Talking To Your Doctor About Out-Of-Pocket Costs Can Save You Money
Healthcare is often really costly. And with increasing frequency, a significant chunk of those costs is being passed on to patients in the form of high deductibles, copays, or other out-of-pocket expenses. As a result, millions of Americans struggle to pay medical bills each year.
What’s a poor patient to do?
For starters–they can talk to their doctors about these costs. According to a study my colleagues and I just published, when healthcare costs come up for discussion during clinical appointments, doctors and patients increasingly discuss strategies for how to lower out-of-pocket expenditures.
In the study, we analyzed transcripts of almost 2,000 outpatient clinical appointments, appointments audio recorded and transcribed by Verilogue Inc., a marketing research firm whose CEO, Jamison Barnett, was generous enough to collaborate with us on this research. (Full disclosure: All the doctors and patients gave permission to be audio recorded by the company. Verilogue removed all identifying information from the transcripts. And my colleagues and I did not enter into any financial relationship with the company, nor cede any control over our right to publish our findings.)

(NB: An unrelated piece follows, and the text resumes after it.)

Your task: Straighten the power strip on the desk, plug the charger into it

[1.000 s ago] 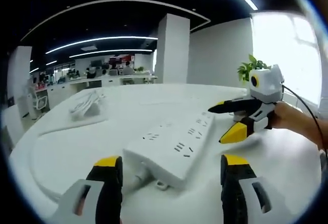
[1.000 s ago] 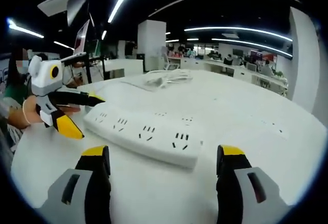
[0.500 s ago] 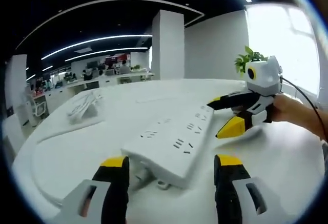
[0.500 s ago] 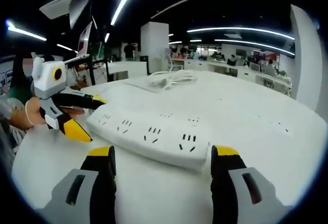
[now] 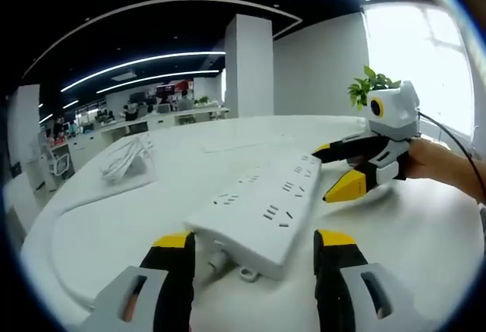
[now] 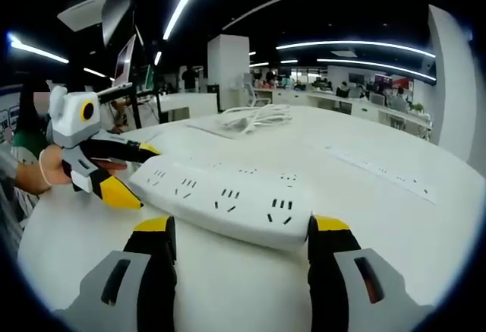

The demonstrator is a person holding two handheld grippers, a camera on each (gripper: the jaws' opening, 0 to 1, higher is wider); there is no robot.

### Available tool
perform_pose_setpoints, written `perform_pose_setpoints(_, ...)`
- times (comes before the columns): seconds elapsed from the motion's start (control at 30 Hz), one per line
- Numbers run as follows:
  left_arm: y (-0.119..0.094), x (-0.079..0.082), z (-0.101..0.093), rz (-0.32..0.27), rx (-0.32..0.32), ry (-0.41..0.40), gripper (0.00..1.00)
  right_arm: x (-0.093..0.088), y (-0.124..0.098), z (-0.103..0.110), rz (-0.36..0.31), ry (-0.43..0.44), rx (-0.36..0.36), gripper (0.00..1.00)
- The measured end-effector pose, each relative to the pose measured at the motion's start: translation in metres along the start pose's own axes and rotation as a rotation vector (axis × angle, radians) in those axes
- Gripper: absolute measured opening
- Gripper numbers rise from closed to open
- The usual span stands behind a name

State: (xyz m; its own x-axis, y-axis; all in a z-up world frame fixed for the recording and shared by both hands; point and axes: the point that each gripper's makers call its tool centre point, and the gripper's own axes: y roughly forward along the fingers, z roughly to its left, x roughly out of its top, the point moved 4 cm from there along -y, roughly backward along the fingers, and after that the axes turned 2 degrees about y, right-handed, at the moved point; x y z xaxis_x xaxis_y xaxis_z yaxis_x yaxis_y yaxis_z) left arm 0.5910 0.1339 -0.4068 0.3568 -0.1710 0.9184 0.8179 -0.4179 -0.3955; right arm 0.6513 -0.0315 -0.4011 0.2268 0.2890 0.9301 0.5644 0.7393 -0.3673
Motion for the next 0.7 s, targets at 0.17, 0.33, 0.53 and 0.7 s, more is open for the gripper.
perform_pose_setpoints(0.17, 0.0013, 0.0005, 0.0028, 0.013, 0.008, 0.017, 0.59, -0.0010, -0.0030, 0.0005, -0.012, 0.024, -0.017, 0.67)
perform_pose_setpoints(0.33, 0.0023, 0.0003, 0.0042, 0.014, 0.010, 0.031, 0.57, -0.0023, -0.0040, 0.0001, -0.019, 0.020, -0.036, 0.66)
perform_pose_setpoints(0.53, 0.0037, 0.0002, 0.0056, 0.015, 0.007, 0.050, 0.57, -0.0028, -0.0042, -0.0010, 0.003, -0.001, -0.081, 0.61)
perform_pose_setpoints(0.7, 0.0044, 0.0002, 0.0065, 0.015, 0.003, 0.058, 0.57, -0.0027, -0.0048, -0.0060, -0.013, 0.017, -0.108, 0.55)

We analyzed three groups of patients, all of whom potentially face high out-of-pocket costs: breast cancer patients seeing their oncologists; rheumatoid arthritis patients seeing their rheumatologists; and patients with depression seeing their psychiatrists. We looked for any conversation that touched on the topic of healthcare costs–from discussions of whether insurance would “cover” a specific service (or whether the patient would instead be responsible for its cost) to patient complaints about out-of-pocket costs they’d already incurred from services ordered by their doctors during previous appointments.
In the first article published from these analyses (recently released on the website of Medical Decision Making), we focused on the strategies doctors and patients discuss to reduce patient out-of-pocket costs. And what did we find? That discussion of cost-reducing strategies was both common and rare. Common, in that once healthcare costs came up in the conversation, discussion of cost-reducing strategies occurred almost 40% of the time. Rare, in that healthcare costs came up as a topic of conversation in only 22-38% of the out-patient visits, meaning that in the majority of encounters, there was no discussion of healthcare costs, and thus no discussion of how to reduce patients’ out-of-pocket expenditures. Here is a picture showing those findings:
Sometimes doctors and patients found ways to reduce out-of-pocket costs without changing the plan of care. For example, doctors would refer patients to copay assistance programs, or give them free medication samples. Sometimes they would play around with the logistics of care, moving an expensive test up to December rather than January, so that the patient would not have to start spending through her deductible again.